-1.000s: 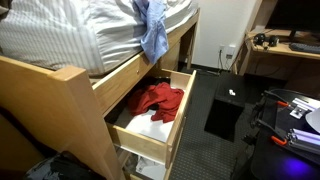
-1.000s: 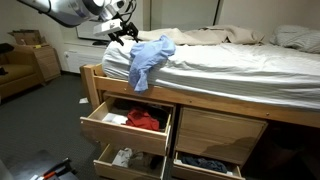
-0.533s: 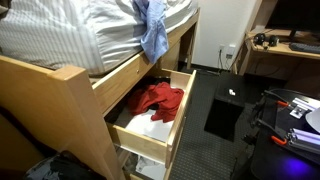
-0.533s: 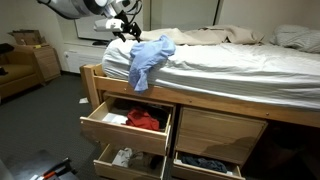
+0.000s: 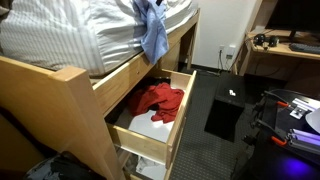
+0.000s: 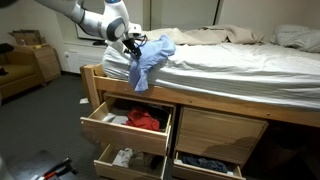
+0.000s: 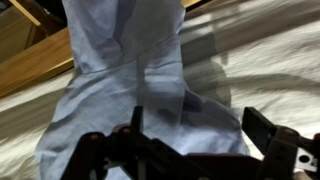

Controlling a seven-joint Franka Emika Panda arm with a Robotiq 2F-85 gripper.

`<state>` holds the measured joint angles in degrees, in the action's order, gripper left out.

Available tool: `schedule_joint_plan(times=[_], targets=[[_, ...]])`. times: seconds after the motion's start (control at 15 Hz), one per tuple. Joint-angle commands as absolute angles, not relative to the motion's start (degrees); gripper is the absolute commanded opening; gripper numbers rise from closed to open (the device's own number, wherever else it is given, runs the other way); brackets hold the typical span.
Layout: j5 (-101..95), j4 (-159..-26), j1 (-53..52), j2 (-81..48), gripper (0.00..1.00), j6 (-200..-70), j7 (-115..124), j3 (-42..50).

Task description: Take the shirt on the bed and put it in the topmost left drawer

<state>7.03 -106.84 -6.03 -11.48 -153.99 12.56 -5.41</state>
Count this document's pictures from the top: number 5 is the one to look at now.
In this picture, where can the light blue shirt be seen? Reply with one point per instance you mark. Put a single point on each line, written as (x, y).
(155, 36)

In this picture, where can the black cloth in drawer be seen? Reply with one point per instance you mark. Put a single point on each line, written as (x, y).
(158, 82)

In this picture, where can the white flat item in drawer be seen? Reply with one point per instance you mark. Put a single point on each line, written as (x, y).
(150, 128)

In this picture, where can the wooden drawer with red cloth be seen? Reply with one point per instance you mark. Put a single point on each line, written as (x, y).
(143, 146)

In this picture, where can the wooden drawer with white cloth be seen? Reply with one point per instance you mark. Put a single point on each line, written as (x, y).
(168, 173)

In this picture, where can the white plug adapter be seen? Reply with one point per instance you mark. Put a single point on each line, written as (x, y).
(230, 51)

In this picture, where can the white sheeted mattress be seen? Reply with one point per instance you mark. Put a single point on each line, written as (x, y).
(66, 33)

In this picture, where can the red cloth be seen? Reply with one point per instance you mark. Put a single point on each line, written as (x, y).
(160, 100)

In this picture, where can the black headphones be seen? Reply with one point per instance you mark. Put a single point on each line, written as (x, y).
(266, 40)

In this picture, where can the black cube box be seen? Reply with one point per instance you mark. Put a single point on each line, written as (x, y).
(225, 106)

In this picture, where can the wooden desk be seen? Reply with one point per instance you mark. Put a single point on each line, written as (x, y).
(283, 50)

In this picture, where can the black monitor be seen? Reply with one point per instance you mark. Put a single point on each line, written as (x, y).
(293, 15)

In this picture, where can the black keyboard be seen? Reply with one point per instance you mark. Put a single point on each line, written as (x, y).
(305, 48)

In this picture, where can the orange black clamp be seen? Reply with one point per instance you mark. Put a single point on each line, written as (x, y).
(281, 103)
(278, 140)

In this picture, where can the white crumpled cloth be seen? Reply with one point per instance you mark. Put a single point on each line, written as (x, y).
(150, 168)

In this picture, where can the grey mounting plate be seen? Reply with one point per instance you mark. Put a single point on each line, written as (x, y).
(301, 108)

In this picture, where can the dark bag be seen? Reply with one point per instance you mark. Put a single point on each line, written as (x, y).
(60, 168)

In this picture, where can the aluminium profile bar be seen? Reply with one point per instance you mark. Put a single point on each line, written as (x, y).
(305, 141)

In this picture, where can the black robot table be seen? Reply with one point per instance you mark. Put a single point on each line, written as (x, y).
(283, 163)

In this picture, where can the white wall outlet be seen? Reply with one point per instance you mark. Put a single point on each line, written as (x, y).
(222, 48)

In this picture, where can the wooden bed frame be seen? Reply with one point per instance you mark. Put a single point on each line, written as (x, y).
(60, 110)

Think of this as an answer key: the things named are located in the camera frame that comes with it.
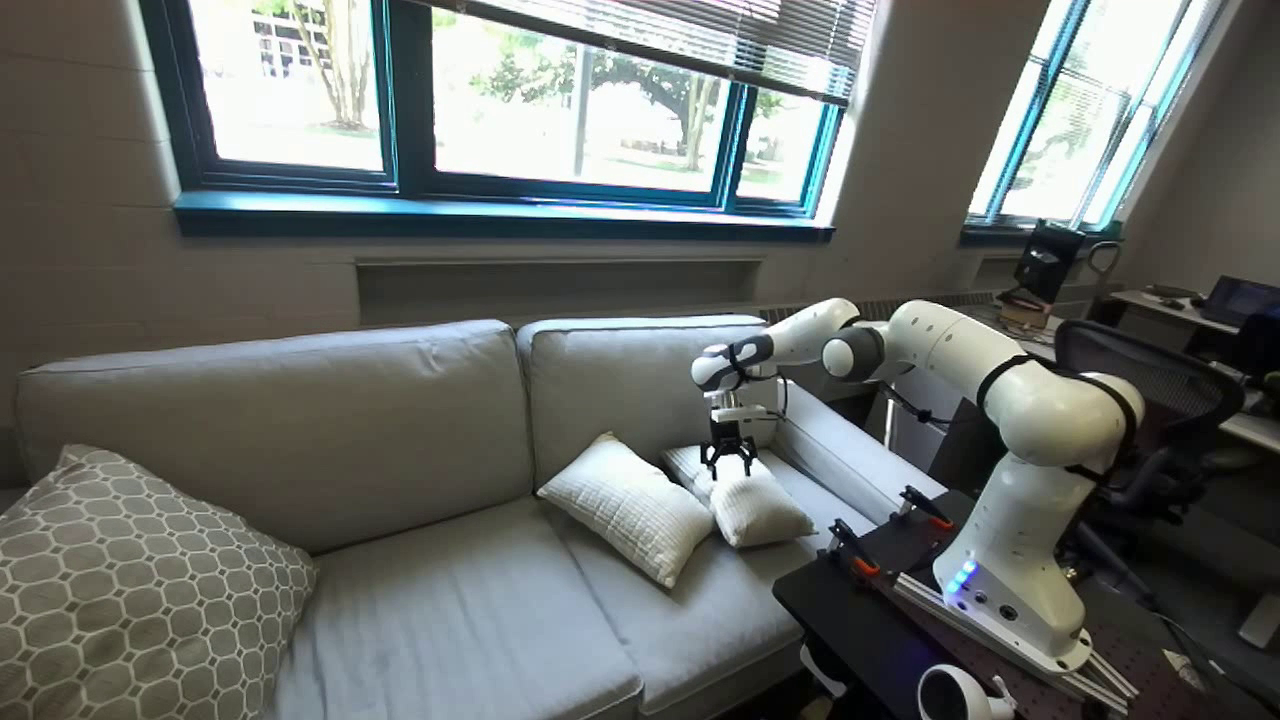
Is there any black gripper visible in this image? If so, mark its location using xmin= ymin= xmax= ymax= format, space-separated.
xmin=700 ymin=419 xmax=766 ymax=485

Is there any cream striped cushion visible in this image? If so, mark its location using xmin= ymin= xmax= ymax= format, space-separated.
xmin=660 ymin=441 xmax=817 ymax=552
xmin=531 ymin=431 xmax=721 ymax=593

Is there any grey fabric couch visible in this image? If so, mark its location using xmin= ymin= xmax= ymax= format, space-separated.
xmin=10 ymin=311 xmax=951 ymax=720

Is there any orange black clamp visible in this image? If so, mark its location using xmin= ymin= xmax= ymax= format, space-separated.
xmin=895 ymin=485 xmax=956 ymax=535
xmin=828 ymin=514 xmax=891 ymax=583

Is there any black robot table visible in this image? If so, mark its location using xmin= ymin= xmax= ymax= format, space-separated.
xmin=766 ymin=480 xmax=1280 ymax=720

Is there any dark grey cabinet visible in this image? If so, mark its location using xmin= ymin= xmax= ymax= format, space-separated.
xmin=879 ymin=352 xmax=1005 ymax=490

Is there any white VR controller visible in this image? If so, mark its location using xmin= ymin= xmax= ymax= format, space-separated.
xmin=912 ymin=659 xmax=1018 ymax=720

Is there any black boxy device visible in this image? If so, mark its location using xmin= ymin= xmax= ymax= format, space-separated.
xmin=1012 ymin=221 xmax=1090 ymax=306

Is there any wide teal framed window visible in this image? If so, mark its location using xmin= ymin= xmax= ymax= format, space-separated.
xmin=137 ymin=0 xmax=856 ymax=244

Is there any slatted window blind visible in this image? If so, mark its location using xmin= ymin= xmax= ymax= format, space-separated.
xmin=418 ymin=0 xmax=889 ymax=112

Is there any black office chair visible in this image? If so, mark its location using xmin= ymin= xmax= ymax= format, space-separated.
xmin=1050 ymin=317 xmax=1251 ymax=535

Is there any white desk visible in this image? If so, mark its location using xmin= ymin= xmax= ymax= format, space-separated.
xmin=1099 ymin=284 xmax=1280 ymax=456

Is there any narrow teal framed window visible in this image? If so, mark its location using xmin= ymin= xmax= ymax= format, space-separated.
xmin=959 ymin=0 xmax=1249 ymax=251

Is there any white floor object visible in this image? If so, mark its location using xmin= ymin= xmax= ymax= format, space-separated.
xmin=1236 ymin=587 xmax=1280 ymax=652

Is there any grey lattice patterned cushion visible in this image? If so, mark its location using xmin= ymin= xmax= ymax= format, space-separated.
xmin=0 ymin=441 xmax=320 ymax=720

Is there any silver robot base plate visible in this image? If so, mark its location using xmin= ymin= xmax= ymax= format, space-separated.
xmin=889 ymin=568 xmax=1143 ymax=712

━━━━━━━━━━━━━━━━━━━━

- _EXERCISE DIRECTIONS_
Where the material contains a line with "from", return that line.

- _OUTPUT OF THE EXERCISE_
Available tool: `schedule_joint_plan(times=[_], targets=[[_, ...]])`. times: seconds after the motion's start (control at 15 Hz), one per tuple. Joint-angle commands as absolute angles, not relative to the motion's start (degrees); gripper is the absolute commanded opening; gripper numbers rise from closed to open (the device's own number, wherever else it is given, runs the other way); brackets hold the typical span.
Count this document's pictures from the top: number 5 is the one to look at now.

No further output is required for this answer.